"Lambda Dance", Haskell polemic,...

Brian Boutel brian@boutel.co.nz
Tue, 03 Apr 2001 15:36:54 +1200

Jerzy Karczmarczuk wrote:

> 2. You neglect, and I suspect that you do it on purpose, that the main
>    driving force behind the evolution of Haskell is *RESEARCH*. An issue
>    absent from many "popular" languages which are meant to be
> immediately
>    exploitable with very flat learning curve. 

This is not what is said in the Preface to the Haskell Report.

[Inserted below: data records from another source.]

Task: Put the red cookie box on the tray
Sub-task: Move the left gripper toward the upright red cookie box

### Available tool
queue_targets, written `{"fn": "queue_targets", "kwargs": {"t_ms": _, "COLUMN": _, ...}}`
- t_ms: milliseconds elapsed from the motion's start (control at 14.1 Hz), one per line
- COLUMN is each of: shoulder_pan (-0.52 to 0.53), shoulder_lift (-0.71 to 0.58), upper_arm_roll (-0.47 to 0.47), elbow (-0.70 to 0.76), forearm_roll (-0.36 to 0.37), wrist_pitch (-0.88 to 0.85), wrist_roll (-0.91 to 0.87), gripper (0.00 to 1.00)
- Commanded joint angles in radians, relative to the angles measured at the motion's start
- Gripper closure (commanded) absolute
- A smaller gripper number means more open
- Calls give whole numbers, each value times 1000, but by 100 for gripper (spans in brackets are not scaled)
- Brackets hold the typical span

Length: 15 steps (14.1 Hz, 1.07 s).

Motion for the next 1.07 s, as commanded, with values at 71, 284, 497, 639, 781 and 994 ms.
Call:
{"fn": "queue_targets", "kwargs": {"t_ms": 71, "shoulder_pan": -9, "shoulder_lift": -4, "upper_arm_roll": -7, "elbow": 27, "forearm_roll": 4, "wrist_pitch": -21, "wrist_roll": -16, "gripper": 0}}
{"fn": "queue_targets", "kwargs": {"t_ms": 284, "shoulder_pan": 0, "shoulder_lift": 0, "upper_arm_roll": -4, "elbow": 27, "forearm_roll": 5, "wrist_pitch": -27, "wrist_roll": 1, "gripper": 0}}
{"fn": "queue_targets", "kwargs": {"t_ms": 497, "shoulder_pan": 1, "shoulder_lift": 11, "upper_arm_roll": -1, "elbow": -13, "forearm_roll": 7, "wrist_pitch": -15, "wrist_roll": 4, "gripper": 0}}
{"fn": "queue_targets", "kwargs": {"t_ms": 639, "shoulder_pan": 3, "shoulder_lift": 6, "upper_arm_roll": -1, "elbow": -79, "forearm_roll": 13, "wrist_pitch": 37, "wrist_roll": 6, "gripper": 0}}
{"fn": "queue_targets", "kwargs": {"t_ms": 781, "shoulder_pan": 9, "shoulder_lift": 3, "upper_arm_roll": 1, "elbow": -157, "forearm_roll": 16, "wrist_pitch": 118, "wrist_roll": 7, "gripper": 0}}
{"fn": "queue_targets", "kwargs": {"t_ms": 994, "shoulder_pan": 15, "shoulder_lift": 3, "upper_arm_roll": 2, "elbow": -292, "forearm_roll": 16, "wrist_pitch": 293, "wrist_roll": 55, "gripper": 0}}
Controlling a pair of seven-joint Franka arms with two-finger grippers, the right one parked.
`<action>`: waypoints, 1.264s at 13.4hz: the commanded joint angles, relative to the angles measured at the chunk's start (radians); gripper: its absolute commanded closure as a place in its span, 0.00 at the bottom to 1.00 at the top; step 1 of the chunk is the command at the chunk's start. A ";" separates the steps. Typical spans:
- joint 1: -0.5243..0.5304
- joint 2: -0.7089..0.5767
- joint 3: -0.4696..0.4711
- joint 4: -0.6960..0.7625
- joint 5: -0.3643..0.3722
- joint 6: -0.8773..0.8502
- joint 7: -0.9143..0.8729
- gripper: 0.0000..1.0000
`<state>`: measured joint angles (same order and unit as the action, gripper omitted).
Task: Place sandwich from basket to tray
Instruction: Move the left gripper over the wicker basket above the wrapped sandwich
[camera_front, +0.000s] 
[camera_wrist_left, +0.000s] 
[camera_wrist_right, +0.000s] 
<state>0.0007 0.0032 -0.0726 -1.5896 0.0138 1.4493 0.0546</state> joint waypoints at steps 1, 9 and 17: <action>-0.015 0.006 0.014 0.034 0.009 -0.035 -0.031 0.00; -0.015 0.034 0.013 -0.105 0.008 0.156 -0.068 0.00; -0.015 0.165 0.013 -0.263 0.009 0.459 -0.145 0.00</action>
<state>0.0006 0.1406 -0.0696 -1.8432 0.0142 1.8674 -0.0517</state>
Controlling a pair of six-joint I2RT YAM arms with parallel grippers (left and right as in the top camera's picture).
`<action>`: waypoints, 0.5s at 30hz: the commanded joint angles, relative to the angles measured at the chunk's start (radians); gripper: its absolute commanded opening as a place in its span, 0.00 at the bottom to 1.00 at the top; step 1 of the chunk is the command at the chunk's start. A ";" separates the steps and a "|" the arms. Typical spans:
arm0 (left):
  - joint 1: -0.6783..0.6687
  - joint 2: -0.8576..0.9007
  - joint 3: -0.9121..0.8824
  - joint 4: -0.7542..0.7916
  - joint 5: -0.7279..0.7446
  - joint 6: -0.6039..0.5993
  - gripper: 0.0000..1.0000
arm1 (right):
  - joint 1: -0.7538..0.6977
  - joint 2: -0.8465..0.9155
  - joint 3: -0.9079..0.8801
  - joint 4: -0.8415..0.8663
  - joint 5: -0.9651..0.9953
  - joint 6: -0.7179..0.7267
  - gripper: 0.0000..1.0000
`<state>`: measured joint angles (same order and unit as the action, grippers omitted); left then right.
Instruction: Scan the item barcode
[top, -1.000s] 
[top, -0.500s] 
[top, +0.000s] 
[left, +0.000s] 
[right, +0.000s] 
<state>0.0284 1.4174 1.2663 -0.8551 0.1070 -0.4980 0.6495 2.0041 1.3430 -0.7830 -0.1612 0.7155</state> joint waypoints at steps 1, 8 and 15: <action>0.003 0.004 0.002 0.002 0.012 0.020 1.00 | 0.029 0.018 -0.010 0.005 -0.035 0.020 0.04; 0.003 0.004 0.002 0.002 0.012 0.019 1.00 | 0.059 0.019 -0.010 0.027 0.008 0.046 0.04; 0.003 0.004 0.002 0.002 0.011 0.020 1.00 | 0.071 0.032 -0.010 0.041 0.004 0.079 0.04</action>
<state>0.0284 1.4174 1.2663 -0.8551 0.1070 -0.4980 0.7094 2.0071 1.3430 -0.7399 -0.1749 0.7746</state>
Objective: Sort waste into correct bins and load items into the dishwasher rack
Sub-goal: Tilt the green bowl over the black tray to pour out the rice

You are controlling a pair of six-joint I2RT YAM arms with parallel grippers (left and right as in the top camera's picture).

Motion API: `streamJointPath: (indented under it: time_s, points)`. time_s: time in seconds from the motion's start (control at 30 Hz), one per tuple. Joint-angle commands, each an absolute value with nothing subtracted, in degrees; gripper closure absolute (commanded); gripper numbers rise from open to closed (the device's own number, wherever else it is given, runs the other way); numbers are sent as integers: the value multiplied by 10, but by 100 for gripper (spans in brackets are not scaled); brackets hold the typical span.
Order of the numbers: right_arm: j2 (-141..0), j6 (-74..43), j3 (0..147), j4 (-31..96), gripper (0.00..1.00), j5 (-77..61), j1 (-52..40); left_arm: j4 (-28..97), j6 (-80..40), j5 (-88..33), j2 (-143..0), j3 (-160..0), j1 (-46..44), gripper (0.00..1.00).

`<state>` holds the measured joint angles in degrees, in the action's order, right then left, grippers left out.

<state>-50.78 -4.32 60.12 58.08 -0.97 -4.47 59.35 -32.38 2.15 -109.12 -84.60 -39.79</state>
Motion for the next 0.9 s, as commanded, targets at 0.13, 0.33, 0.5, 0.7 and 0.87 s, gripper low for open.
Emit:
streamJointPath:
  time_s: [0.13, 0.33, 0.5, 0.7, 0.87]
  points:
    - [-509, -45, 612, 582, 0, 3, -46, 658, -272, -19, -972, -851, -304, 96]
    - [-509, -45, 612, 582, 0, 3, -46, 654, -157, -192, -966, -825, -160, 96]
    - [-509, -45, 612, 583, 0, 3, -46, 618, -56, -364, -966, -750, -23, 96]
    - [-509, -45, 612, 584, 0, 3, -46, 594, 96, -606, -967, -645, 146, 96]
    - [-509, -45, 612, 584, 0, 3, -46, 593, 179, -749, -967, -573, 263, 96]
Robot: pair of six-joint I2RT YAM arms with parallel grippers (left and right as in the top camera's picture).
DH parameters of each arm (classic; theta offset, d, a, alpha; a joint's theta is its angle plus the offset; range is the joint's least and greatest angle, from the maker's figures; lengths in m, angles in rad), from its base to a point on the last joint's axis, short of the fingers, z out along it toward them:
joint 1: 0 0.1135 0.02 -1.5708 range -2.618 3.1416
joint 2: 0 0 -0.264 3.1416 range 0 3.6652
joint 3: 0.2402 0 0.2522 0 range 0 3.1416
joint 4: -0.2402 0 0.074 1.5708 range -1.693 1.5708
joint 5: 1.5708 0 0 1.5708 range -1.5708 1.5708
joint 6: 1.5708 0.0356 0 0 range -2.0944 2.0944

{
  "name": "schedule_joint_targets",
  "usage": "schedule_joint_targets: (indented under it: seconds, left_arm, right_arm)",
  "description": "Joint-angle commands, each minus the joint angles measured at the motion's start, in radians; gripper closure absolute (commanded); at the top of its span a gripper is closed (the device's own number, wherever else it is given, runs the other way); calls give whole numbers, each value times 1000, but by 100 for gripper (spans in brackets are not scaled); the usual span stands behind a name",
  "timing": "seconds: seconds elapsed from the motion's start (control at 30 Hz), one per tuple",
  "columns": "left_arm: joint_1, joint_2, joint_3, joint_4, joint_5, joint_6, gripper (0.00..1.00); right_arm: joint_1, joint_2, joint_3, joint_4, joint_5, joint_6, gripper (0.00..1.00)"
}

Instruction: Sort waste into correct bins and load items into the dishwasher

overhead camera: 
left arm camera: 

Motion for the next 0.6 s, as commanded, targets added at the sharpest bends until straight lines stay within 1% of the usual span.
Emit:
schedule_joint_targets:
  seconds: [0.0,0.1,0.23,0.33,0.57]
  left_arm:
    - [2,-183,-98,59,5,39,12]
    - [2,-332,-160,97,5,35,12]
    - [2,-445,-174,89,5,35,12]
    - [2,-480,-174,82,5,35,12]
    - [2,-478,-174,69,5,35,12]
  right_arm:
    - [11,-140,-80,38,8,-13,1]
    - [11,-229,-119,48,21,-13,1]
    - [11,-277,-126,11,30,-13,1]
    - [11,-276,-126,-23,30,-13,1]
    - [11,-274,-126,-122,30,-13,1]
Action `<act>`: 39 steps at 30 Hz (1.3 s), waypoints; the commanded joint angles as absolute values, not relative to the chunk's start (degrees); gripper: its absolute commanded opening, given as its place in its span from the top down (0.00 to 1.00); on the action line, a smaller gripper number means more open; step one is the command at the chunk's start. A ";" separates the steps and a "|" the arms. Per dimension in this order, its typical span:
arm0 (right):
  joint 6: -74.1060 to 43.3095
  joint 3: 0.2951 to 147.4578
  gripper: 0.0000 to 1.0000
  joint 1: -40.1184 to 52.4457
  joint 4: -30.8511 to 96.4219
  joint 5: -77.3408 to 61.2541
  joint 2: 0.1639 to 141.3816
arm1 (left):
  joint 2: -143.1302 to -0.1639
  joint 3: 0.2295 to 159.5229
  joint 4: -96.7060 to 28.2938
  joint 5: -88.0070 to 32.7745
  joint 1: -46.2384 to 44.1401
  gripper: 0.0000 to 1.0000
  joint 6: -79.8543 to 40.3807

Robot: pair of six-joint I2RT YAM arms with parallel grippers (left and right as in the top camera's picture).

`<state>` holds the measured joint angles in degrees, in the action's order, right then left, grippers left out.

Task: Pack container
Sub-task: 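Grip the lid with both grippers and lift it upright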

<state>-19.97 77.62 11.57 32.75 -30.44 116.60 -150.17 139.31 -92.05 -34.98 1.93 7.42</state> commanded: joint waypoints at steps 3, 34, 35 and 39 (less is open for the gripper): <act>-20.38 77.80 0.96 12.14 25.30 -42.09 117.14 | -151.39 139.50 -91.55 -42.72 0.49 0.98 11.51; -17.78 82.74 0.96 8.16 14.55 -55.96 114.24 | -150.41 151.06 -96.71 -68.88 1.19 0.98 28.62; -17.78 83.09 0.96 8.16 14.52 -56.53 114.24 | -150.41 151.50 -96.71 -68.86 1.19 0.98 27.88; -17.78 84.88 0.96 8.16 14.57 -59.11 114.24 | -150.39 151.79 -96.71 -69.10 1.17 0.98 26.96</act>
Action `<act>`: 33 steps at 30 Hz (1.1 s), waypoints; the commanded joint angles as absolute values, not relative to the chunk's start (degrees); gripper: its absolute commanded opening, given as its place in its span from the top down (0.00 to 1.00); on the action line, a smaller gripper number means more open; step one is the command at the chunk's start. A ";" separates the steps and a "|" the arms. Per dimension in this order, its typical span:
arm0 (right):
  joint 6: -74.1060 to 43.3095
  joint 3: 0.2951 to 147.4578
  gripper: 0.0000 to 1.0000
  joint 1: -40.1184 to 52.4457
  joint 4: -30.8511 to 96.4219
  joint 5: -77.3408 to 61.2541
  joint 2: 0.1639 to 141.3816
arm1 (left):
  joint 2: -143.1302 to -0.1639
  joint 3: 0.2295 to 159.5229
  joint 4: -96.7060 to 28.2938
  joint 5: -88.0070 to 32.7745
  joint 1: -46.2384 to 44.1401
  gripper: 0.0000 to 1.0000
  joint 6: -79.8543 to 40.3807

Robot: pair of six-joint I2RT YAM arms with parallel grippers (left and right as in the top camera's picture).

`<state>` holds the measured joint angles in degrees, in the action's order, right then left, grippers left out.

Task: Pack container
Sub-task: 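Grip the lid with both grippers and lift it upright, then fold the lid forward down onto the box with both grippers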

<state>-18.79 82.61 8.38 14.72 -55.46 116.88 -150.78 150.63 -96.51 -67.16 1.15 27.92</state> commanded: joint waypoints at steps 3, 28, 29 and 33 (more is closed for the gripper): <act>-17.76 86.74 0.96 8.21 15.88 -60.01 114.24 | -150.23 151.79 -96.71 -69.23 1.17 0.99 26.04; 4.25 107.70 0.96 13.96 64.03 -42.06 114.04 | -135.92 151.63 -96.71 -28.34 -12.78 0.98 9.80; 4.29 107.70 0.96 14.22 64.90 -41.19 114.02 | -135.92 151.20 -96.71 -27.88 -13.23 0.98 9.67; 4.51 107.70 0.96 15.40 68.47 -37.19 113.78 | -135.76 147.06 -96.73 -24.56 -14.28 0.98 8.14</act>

"It was decided that a committee should be formed to design such a
language, providing faster communication of new ideas, a stable
foundation for real applications development, and a vehicle through
which others would be encouraged to use functional languages."

And the first goal:

"1.It should be suitable for teaching, research, and applications,
including building large systems."

I think it is fair to say that Haskell has not been as successful in
achieving its goals as we would have liked. Tbe points made about
libraries are good ones. The problem seems to be the lack of
well-coordinated, well-funded, development resources - and this is a
problem with most open-source, volunteer-staffed efforts. Some of these
are nevertheless very successful, because, despite their weaknesses,
they do the job better that the proprietary competition. Why then has
Haskell not done as well as sendmail or apache? Perhaps because the
battleground is different. To get people to adopt Haskell (or any other
new language) is an issue of availability of people-skills, and
subjective quasi-religious arguments about the merits of one language
against another, not about which of two products does a well-defined
task better. To win that battle you need massive resources and apparent
commitment, as was the case with Sun and Java. Why did Sun do that? Did
it have anything to do with the real merits of Java?